WORK TO BE COMPLETED
Go over the data and work out how many lines include the word "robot". Give that number only.
-----
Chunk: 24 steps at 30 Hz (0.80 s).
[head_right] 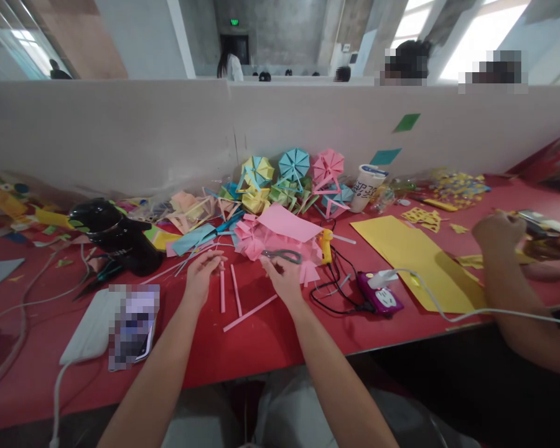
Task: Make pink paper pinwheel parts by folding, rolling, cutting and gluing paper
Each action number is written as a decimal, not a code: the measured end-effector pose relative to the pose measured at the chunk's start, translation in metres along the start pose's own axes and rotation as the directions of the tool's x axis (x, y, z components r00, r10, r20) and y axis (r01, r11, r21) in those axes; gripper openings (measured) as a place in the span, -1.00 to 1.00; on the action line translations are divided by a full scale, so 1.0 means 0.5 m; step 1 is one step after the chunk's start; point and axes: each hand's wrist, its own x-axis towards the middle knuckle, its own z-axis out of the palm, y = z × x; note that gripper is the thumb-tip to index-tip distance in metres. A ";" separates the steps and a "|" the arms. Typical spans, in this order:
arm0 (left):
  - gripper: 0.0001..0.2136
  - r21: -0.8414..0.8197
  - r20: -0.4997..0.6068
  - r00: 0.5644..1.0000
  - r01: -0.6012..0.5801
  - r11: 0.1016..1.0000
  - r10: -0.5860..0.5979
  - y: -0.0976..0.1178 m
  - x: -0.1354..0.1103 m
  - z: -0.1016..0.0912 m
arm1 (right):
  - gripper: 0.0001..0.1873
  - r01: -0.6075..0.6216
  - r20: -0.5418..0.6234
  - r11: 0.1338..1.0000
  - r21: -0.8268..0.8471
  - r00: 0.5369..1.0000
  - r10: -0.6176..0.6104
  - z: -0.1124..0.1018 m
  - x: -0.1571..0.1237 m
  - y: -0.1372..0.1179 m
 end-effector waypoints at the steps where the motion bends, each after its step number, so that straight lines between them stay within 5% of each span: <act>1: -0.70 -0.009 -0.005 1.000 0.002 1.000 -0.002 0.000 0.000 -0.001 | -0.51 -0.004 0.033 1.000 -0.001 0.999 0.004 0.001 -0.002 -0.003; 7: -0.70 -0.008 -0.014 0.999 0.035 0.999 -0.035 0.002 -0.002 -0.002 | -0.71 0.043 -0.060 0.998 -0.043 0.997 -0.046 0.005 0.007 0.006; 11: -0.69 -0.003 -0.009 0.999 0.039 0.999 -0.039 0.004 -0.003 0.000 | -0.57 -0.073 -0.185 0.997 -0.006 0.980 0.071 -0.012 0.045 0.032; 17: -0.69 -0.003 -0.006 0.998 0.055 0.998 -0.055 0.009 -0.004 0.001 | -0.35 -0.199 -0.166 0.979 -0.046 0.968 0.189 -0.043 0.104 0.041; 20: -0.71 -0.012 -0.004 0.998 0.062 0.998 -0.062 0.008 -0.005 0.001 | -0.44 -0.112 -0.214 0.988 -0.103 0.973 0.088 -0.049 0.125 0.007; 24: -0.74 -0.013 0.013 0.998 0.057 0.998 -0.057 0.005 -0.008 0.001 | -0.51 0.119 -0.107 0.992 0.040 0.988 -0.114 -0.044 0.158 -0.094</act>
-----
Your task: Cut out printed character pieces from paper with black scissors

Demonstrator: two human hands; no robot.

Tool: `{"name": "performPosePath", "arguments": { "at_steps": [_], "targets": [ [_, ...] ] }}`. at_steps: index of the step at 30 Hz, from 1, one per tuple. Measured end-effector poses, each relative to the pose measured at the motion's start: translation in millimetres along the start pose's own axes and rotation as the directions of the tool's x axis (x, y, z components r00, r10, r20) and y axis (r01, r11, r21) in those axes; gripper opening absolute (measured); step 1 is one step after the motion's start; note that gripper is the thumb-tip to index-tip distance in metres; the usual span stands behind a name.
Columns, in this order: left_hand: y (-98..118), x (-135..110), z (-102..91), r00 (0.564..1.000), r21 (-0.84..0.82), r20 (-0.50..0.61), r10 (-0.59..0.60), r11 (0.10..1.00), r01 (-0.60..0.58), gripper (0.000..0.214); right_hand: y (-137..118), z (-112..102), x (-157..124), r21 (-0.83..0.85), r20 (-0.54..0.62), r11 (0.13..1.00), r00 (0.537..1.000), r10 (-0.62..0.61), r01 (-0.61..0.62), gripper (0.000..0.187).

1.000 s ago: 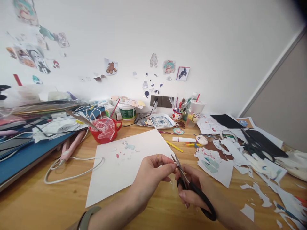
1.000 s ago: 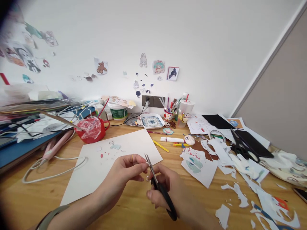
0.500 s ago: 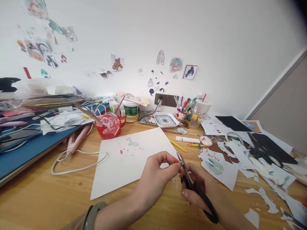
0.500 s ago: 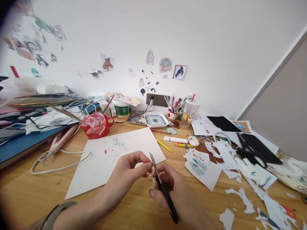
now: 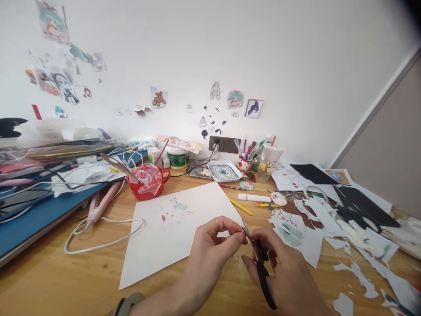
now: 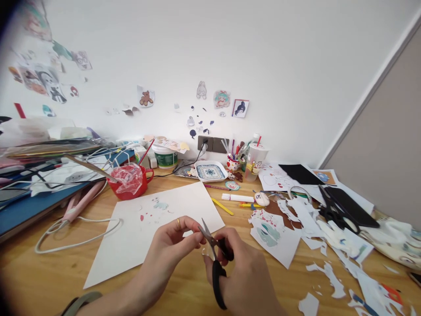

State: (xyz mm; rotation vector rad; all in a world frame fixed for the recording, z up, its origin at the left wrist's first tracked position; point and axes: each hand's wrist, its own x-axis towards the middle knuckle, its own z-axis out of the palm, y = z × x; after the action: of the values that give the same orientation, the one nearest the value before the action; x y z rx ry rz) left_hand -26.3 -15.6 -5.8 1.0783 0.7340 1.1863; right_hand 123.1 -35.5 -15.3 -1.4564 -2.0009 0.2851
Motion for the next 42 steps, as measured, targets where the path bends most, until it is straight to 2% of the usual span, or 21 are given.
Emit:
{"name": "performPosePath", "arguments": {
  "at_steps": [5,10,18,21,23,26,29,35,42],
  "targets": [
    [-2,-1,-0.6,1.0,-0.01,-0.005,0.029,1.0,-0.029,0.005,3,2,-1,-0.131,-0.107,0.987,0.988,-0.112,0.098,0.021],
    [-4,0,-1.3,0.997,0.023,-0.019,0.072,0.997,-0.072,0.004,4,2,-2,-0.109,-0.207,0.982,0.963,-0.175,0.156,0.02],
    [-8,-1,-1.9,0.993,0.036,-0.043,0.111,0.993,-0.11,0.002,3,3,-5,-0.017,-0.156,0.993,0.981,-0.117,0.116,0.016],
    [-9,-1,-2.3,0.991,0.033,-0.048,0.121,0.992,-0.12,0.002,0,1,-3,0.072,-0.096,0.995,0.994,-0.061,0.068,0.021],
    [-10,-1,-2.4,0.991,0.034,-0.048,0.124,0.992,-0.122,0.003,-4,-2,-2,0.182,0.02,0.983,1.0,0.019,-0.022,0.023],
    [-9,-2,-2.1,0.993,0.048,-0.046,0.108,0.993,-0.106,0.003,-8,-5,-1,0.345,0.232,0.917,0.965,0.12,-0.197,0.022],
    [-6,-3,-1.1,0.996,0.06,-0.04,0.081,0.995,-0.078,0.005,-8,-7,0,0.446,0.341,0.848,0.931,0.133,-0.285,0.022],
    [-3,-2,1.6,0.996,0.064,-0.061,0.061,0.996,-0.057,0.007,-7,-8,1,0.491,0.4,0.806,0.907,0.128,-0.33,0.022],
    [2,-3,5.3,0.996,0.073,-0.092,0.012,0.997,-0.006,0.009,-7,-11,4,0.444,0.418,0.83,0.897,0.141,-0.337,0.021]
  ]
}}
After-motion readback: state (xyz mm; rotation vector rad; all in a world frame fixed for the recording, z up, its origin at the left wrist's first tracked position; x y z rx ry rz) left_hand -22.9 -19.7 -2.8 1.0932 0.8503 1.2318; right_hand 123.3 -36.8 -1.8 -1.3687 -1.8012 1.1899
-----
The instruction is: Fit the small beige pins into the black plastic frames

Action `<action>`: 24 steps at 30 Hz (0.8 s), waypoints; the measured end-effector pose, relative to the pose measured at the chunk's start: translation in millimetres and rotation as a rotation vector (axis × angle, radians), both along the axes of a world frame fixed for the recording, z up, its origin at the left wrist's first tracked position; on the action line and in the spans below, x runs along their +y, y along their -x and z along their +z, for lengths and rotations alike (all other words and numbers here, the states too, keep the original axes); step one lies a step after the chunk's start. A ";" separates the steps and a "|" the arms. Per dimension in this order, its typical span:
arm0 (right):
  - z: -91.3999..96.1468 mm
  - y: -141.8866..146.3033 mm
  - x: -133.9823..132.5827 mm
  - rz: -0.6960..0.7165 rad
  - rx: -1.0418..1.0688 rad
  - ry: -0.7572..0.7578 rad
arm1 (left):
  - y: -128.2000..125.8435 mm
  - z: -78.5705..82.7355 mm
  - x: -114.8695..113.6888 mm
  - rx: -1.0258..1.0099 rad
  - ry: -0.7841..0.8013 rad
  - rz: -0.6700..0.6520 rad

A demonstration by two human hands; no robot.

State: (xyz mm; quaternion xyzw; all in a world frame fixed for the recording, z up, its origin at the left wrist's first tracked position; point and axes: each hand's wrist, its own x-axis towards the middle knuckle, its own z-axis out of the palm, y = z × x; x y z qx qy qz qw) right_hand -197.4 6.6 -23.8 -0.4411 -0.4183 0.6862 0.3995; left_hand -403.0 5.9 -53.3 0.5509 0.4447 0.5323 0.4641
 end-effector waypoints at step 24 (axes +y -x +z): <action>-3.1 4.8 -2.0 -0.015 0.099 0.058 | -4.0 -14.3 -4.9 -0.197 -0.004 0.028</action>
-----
SOLUTION
2